I need to do a massive insert using EJB 3, Hibernate, Spring Data and Oracle. Originally, I am using Spring Data and code is below:
talaoAITDAO.save(taloes);
I recently found a promising small library for batching inserts with Hibernate and Postgresql. It is called pedal-dialect and uses the Postgresql - command COPY
which is claimed by many people to be much faster than batched inserts (references: Postgresql manual, Postgresql Insert Strategies - Performance Test, How does copy work and why is it so much faster than insert?). pedal-dialect allows to use COPY
without fully losing the ease of use of Hibernate. You still get automatic mapping of entities and rows and don't have to implement it on your own.
A couple of things.
First your configuration properties are wrong order_inserts
must be hibernate.order_inserts
. Currently your setting is ignored and you haven't changed a thing.
Next use the EntityManager
instead of doing all that nasty hibernate stuff. The EntityManager
also has a flush
and clear
method. This should at least cleanup your method. Without the order this helps a little to cleanup the session and preventing dirty-checks on all the objects in there.
EntityManager em = getEntityManager();
int batchSize = 1000;
for (int i = 0; i < taloes.size(); i++) {
TalaoAIT talaoAIT = taloes.get(i);
em.persist(talaoAIT);
if(i % batchSize == 0) {
em.flush();
em.clear();
}
taloes.add(talaoAIT);
}
em.flush();
em.clear();
Next you shouldn't make your batches to large as that can cause memory problems, start with something like 50 and test which/what performs best. There is a point at which dirty-checking is going to take more time then flusing and clearing to the database. You want to find this sweet spot.
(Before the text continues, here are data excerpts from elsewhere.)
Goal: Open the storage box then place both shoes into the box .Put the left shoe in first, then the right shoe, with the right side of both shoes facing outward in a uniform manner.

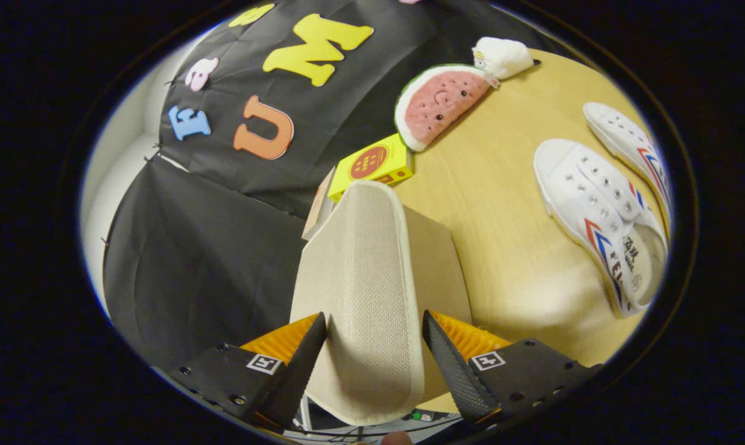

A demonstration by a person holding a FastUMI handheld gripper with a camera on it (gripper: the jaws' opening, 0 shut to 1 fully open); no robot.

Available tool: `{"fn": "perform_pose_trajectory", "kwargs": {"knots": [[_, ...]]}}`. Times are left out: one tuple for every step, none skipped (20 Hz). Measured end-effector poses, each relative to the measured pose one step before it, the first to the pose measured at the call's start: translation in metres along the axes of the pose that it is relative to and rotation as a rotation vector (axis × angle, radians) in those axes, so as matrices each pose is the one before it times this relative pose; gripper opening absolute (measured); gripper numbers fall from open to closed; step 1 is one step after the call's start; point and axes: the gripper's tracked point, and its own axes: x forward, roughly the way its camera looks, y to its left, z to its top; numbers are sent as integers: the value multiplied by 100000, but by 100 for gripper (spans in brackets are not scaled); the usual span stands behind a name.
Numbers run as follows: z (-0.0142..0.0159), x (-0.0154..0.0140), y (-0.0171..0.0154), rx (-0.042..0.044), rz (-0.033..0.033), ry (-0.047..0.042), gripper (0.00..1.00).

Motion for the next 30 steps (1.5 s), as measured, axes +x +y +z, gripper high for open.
{"fn": "perform_pose_trajectory", "kwargs": {"knots": [[-89,-30,35,-289,-501,519,84],[-1,-523,151,-522,-707,-64,84],[-173,50,165,-29,283,458,80],[93,-914,429,724,575,-145,79],[46,660,152,807,930,540,70],[587,-1043,406,1060,1250,-223,69],[-278,-278,144,719,-48,94,67],[-388,-127,412,-580,400,230,65],[89,-688,456,-1545,-537,-402,63],[-180,200,545,-2052,193,-220,61],[269,-398,326,-887,-733,-943,57],[-107,-245,597,-467,1319,968,53],[-28,-37,584,-273,498,-309,49],[-92,-169,854,-672,1544,422,49],[-47,-111,964,-1338,1070,122,49],[-70,-70,802,-1890,285,10,49],[180,-109,777,-1857,-110,-438,49],[213,-61,828,-1615,-73,-357,49],[209,63,936,-1379,-89,-143,49],[171,130,1016,-1378,-137,12,49],[269,180,988,-1173,-397,-29,49],[193,179,1290,-853,530,-74,49],[168,326,1260,-875,153,70,49],[33,321,1260,-1271,-188,46,49],[29,369,1226,-1455,-247,266,49],[-23,454,1281,-1286,-481,158,49],[39,539,1115,-1270,-1135,107,49],[-57,630,1120,-1434,-1424,258,49],[87,572,1146,-1341,-1251,-143,49],[4,578,1361,-1511,-659,-334,49]]}}
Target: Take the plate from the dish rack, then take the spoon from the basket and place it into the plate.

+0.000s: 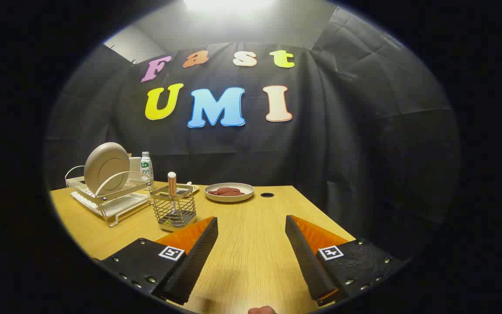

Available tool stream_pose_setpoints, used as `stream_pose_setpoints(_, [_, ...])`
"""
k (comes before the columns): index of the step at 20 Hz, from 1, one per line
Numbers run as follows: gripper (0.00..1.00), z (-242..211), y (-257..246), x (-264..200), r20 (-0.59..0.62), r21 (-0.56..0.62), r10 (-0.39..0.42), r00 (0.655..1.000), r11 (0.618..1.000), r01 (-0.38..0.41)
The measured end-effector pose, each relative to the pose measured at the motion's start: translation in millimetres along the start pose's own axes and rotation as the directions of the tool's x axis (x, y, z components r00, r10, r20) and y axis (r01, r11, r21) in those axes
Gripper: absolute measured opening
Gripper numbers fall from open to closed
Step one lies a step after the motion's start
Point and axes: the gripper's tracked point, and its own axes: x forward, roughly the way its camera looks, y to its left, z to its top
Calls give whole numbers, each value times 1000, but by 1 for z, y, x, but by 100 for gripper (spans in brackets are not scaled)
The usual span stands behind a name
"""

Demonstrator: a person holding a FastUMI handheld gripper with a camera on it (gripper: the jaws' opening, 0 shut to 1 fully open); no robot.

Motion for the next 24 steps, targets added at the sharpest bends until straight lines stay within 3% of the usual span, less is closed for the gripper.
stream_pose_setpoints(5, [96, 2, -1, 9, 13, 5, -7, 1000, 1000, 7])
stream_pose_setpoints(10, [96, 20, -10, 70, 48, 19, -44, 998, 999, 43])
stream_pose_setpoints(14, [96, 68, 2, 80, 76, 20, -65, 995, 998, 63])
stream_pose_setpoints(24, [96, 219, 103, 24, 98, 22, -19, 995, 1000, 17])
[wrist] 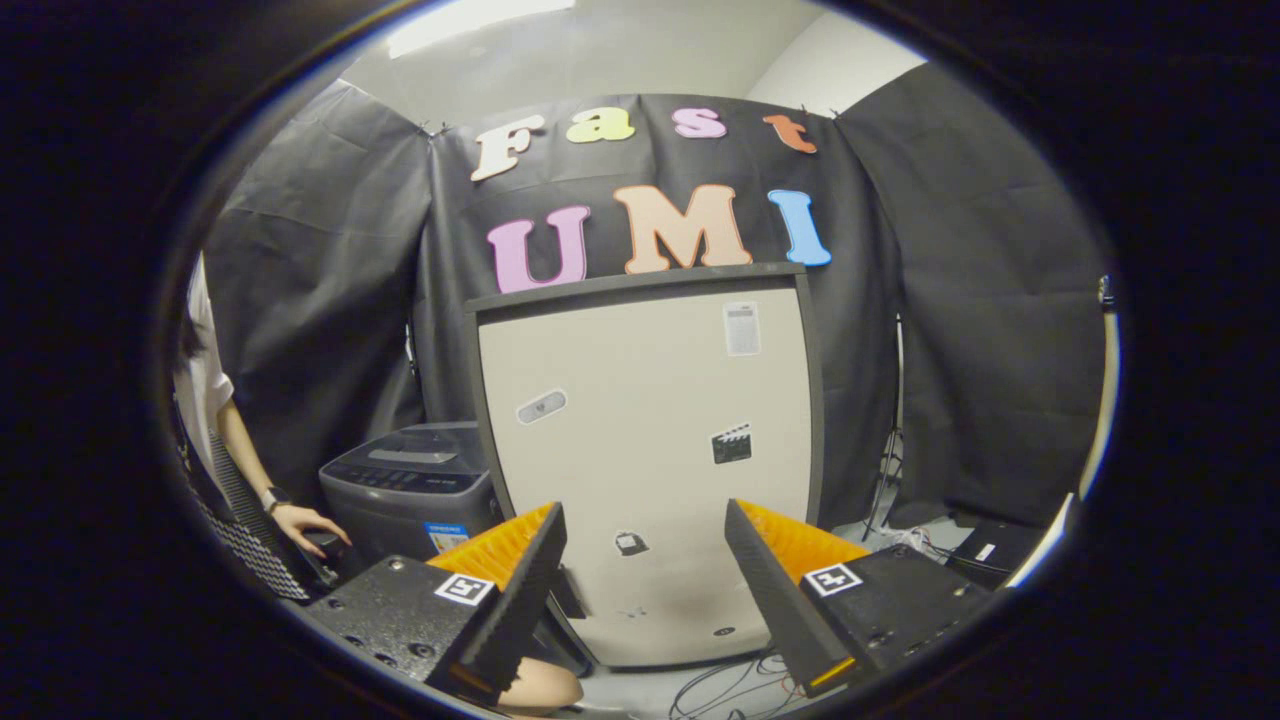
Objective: Put the clothes into the washing machine and then close the washing machine lid.
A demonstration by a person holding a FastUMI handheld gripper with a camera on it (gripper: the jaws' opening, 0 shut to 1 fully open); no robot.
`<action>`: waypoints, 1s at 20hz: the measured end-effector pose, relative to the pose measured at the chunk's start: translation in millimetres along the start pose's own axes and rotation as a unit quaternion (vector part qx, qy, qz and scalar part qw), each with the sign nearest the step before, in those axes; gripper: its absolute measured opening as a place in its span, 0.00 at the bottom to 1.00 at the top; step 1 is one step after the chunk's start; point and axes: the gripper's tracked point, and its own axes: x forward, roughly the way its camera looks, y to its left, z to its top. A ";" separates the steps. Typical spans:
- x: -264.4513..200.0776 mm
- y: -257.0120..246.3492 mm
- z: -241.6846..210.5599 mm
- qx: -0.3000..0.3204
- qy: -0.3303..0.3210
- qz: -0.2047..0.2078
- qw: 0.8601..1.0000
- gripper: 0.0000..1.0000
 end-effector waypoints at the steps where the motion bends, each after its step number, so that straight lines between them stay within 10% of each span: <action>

The solution posted by M. Deinum worked great for me, provided I set the following Hibernate properties in my JPA persistence.xml
file:
<property name="hibernate.jdbc.batch_size" value="50" />
<property name="hibernate.jdbc.batch_versioned_data" value="true" />
<property name="hibernate.order_inserts" value="true" />
<property name="hibernate.order_updates" value="true" />
<property name="hibernate.cache.use_second_level_cache" value="false" />
<property name="hibernate.connection.autocommit" value="false" />
I am using an Oracle database, so I also have this one defined:
<property name="hibernate.dialect" value="org.hibernate.dialect.Oracle10gDialect" />